With a typical grind distribution, for coffee generally, this is commonly 18-22%, though some folk might like less than 18%, 22% isn't always going to be enjoyable.

The EK shifts the region of interest up, maybe 21% upwards, because of the more even grind distribution.

But yes, most espresso grinders clamp extraction yield lower than this at shorter brew ratios & lighter roasts.

Yield figures for a given method are certainly relevant & repeatable. Once you get a method sorted, you don't need to make constant measurements, unless something is inexplicably wrong or you are dialling in a new bean/brewer etc.

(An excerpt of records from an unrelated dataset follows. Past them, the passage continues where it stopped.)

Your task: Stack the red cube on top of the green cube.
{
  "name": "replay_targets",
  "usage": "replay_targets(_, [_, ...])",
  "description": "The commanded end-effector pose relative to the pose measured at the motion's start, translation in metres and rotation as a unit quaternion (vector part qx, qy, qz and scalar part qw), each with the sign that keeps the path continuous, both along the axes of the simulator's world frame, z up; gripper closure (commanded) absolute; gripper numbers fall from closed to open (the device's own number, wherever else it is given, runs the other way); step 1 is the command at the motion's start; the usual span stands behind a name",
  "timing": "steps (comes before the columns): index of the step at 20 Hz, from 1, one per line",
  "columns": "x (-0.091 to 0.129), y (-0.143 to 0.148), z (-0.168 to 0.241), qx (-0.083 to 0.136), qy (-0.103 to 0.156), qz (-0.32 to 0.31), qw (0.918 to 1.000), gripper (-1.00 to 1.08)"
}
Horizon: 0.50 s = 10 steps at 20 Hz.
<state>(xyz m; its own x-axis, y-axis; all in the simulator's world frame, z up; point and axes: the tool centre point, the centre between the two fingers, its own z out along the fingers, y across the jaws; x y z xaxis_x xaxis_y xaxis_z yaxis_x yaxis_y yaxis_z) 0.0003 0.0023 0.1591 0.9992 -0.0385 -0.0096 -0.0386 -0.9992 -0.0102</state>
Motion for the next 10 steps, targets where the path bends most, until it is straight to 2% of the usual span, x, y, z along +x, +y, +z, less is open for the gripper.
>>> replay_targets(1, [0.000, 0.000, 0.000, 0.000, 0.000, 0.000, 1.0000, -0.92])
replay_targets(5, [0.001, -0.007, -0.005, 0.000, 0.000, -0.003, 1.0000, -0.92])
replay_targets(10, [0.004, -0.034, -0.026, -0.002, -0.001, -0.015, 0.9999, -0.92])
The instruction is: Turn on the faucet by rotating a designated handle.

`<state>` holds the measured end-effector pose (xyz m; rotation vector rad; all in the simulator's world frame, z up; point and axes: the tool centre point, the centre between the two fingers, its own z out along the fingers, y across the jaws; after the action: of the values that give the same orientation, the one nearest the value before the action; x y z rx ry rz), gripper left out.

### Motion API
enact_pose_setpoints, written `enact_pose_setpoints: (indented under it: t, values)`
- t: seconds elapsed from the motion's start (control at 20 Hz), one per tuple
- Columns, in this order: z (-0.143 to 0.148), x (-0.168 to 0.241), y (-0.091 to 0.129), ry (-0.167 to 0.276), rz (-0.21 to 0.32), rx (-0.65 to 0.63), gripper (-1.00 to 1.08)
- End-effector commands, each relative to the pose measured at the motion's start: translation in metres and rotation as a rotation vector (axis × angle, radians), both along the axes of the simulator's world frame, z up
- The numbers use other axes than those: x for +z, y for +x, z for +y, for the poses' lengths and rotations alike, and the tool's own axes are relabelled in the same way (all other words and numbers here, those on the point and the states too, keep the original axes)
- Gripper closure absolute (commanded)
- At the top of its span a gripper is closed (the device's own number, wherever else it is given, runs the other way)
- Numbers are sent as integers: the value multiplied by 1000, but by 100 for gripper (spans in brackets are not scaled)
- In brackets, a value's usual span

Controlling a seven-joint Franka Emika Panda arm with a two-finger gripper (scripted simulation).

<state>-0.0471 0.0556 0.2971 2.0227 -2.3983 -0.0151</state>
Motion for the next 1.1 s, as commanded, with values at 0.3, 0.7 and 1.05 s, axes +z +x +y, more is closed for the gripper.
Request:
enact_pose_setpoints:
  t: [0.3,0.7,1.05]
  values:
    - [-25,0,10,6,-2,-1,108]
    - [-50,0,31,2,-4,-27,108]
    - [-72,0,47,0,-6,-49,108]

If you don't want to use a refractometer you can use dehydration methods if you have lab quality milligram scales and a few hours to kill. The coffee refractometer is a modern, labour saving device/system, allowing quick, real time readings from a few drops of coffee. Yield analysis has been practiced since the mid/early 1950's.


----------



## 4085 (Nov 23, 2012)

I might be wrong, but Cam, are you referring to brewed coffee or espresso extraction?


----------



## The Systemic Kid (Nov 23, 2012)

Brewing ratio and extraction yields are measured the same way for brewed and espresso.


----------



## CamV6 (Feb 7, 2012)

dfk41 said:


> I might be wrong, but Cam, are you referring to brewed coffee or espresso extraction?


Espresso extraction David.

Guys, can we dumb this down a bit for muppets like me! It's this kind of complicated techie stuff I am trying to get away from.

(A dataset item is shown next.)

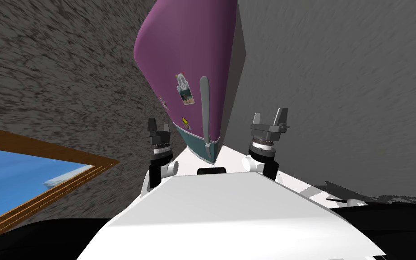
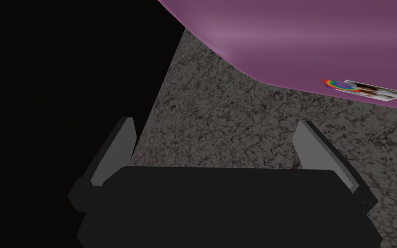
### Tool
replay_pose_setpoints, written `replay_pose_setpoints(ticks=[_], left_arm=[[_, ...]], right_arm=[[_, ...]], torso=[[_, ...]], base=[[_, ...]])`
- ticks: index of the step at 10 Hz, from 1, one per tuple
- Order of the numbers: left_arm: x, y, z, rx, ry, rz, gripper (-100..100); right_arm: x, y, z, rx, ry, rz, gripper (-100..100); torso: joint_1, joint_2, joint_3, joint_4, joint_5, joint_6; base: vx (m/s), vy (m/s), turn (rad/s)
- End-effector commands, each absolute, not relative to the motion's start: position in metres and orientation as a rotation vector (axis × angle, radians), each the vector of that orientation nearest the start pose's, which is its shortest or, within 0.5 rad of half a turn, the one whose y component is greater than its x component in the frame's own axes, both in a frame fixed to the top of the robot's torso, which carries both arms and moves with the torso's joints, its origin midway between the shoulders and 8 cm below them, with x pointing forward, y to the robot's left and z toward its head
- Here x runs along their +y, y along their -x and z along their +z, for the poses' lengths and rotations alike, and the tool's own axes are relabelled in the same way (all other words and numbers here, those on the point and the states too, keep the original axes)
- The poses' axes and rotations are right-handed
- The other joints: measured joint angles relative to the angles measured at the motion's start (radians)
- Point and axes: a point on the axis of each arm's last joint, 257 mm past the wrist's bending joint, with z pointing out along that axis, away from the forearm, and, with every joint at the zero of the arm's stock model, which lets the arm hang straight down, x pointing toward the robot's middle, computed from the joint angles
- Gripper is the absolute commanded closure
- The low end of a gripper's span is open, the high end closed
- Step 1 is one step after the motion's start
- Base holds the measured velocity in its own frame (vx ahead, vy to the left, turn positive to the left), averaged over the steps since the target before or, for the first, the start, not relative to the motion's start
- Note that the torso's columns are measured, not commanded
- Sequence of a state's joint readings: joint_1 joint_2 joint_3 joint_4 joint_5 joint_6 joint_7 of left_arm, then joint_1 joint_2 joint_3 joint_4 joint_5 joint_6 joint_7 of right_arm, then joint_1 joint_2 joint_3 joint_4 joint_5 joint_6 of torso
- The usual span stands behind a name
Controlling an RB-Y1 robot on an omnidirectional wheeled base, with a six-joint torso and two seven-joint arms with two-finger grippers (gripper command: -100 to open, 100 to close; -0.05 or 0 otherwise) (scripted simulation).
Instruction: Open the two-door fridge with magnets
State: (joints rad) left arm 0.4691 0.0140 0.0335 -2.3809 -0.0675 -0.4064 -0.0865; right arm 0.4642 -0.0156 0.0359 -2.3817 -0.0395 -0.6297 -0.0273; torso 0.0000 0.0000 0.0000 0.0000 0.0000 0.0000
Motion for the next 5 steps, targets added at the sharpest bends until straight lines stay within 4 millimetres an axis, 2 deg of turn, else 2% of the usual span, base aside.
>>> replay_pose_setpoints(ticks=[1, 5], left_arm=[[0.2759, -0.3395, 0.0613, 0.65, 0.543, -1.159, 0], [0.2758, -0.3394, 0.0614, 0.65, 0.543, -1.159, 0]], right_arm=[[-0.2595, -0.2965, 0.0988, 0.408, -0.469, 1.456, 0], [-0.2595, -0.2965, 0.0989, 0.408, -0.469, 1.456, 0]], torso=[[0.0, 0.041, -0.082, 0.041, 0.0, 0.0], [0.0, 0.322, -0.644, 0.322, 0.0, 0.0]], base=[[0.0, 0.0, 0.0], [0.0, 0.0, 0.0]])
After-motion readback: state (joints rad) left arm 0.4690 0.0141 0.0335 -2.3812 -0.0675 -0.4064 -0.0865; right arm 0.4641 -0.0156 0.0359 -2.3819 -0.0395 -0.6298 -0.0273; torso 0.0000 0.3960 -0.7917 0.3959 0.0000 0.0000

Let me ask the question another way.

Generally I dose at 16.5g in basket.

What g should I be looking for in the cup as a general principle, accepting of course that different beans might want a higher dose or loner or shorter pull, but as a rule thumb exercise.........?


----------



## 4085 (Nov 23, 2012)

16.5 gm plus 60% which equals 26.4 gms


----------



## Xpenno (Nov 12, 2012)

dfk41 said:


> 16.5 gm plus 60% which equals 26.4 gms


This would probably be my starting point too. 1:1.6 ratio.


----------



## Charliej (Feb 25, 2012)

dfk41 said:


> 16.5 gm plus 60% which equals 26.4 gms


If that doesn't give you the results you want don't be afraid to go higher or lower, although I would imagine going under a 1:1 ratio wouldn't be the best idea. Recently one home made blend I came up with to use up the Origin DSOL offering I was running 20g into 36-38g to get the kind of flavours I wanted from it.


----------



## CamV6 (Feb 7, 2012)

The Systemic Kid said:


> Brewing *ratio*, extraction *yield* given as %
> 
> Extraction yield is measured as extracted mass divided by dry mass.
> 
> ...


Aaaah I see well then what I am asking about in my own ham fisted way is extraction yield and not extraction ratio. Thank you.


----------



## The Systemic Kid (Nov 23, 2012)

CamV6 said:


> Aaaah I see well then what I am asking about in my own ham fisted way is extraction yield and not extraction ratio. Thank you.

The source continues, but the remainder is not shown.